Every line below from the one containing "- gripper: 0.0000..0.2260" through the one containing "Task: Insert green" must be transcribed exactly. Omit all lines outside that stretch.
┄┄┄┄┄┄┄┄┄┄┄┄┄┄┄┄┄┄┄┄
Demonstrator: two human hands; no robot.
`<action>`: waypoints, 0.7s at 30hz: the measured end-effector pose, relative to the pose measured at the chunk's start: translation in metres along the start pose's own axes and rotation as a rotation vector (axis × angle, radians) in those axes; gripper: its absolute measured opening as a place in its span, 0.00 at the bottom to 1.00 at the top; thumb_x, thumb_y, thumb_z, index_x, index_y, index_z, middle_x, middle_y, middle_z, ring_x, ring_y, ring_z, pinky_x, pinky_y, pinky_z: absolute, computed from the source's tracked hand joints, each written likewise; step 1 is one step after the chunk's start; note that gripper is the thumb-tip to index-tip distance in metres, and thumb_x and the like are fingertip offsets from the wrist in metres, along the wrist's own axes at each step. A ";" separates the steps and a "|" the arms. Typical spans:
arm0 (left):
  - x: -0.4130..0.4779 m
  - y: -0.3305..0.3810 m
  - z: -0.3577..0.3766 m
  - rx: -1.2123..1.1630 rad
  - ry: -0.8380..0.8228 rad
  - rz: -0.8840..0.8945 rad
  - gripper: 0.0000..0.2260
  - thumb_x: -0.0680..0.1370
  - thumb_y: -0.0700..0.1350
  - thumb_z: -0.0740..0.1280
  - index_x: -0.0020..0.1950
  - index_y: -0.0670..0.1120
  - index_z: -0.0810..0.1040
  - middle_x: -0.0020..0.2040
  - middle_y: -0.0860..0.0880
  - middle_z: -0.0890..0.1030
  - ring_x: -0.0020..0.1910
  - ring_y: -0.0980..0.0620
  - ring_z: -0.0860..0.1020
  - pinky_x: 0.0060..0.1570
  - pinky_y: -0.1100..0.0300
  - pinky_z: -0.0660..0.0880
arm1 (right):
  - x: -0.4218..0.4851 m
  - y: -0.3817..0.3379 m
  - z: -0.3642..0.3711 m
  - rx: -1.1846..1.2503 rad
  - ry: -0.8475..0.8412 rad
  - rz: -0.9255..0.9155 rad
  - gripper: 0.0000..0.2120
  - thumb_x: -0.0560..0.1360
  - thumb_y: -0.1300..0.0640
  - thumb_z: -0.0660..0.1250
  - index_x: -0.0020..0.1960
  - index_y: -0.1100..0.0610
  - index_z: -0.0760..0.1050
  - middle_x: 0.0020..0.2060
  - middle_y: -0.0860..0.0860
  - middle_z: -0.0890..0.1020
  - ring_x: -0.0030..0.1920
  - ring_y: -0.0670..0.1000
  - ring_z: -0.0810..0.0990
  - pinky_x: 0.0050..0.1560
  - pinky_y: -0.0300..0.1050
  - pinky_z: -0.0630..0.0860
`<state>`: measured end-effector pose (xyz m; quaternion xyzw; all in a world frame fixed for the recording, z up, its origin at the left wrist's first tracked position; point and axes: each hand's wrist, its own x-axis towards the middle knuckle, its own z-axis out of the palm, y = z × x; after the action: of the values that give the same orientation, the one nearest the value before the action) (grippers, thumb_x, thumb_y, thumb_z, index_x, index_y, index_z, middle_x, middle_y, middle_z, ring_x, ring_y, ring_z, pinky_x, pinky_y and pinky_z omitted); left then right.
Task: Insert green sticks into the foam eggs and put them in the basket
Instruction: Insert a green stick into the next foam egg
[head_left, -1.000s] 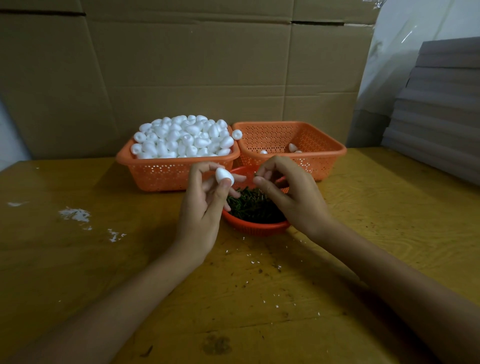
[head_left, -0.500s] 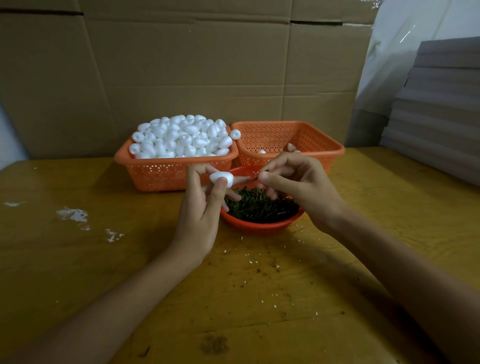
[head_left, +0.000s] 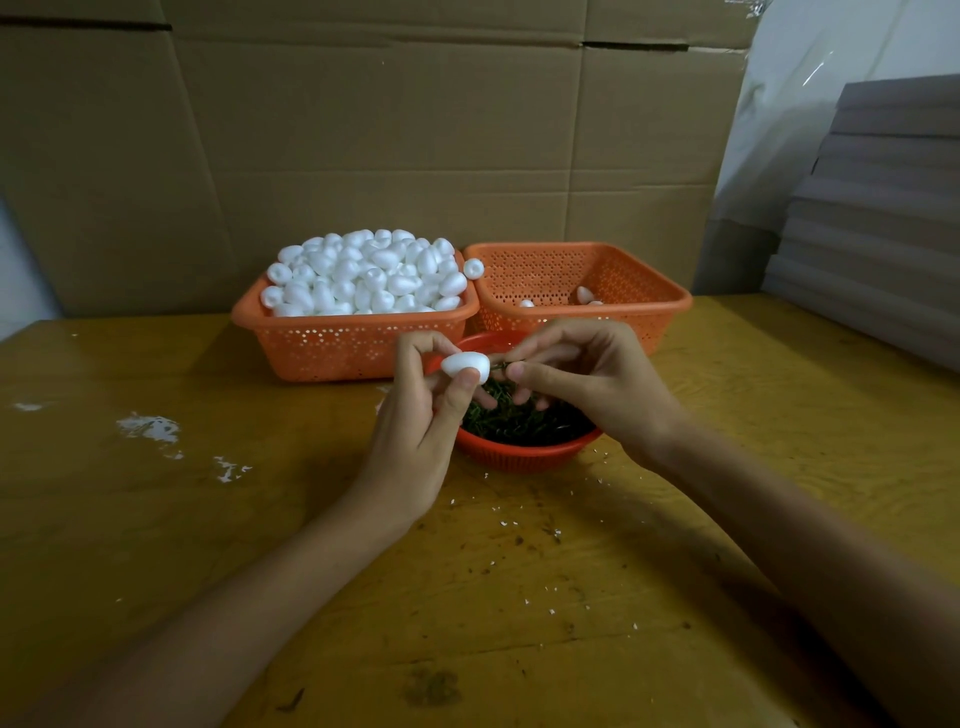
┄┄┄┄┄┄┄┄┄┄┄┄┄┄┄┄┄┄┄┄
Solution for this exercise:
  - gripper: 0.0000..0.2260
  - thumb_x: -0.0680..0.1370
  - thumb_y: -0.0700..0.1350
  - thumb_z: -0.0740..0.1280
  - index_x: -0.0020..0.1950
  - index_y: -0.0670..0.1120
  - index_z: -0.0810..0.1040
  - middle_x: -0.0020..0.2040
  - middle_y: -0.0860..0.0880
  - middle_z: -0.0890..0.1030
  - ring_x: -0.0020..0.1910
  - ring_y: -0.0980..0.0620
  - ring_z: -0.0860..0.1020
  - pinky_x: 0.0060..0.1570
  - pinky_y: -0.1100..0.0300
  - pinky_z: -0.0660..0.0880
arm1 (right):
  - x: -0.4218..0.4851 m
  - y: -0.3817..0.3379 m
  - z: -0.3642..0.3711 m
  - rx: -1.1846..1.2503 rad
  - ry: -0.8475..0.8412 rad
  - rz: -0.9255..0.9155 rad
  - gripper: 0.0000..0.2120
  - thumb_x: -0.0560..0.1360
  - thumb_y: -0.1300..0.0640
  - thumb_z: -0.0660..0.1250
  - index_x: -0.0020..0.1960
  - index_y: -0.1100..0.0610
  - index_z: -0.0760..0.1050
  - middle_x: 0.0020..0.2060
  - middle_y: -0.0860..0.0860
  - middle_z: -0.0890..0.1020
  - ring_x: -0.0030..0.1920
  - ring_y: -0.0670..0.1000
  - ring_z: -0.0810..0.0990
  - pinky_x: 0.0050..0.1560
  - pinky_y: -0.0300..0.1050
  - pinky_z: -0.0630..0.0860
`<state>`: measured end-effector pose (xyz m; quaternion xyzw; all in a world frame fixed for the recording, z up, its origin at the left wrist's first tracked position; point and axes: each hand's wrist, its own x-axis towards the middle knuckle, its own z-axis out of the palm, y = z × x; after the action: of the values that give the same orientation, the one nearest the value before the action) (grippers, thumb_x, thumb_y, thumb_z, index_x, index_y, index_z, middle_x, middle_y, middle_z, ring_x, ring_y, ring_z, pinky_x, pinky_y and pinky_z omitted); left then right.
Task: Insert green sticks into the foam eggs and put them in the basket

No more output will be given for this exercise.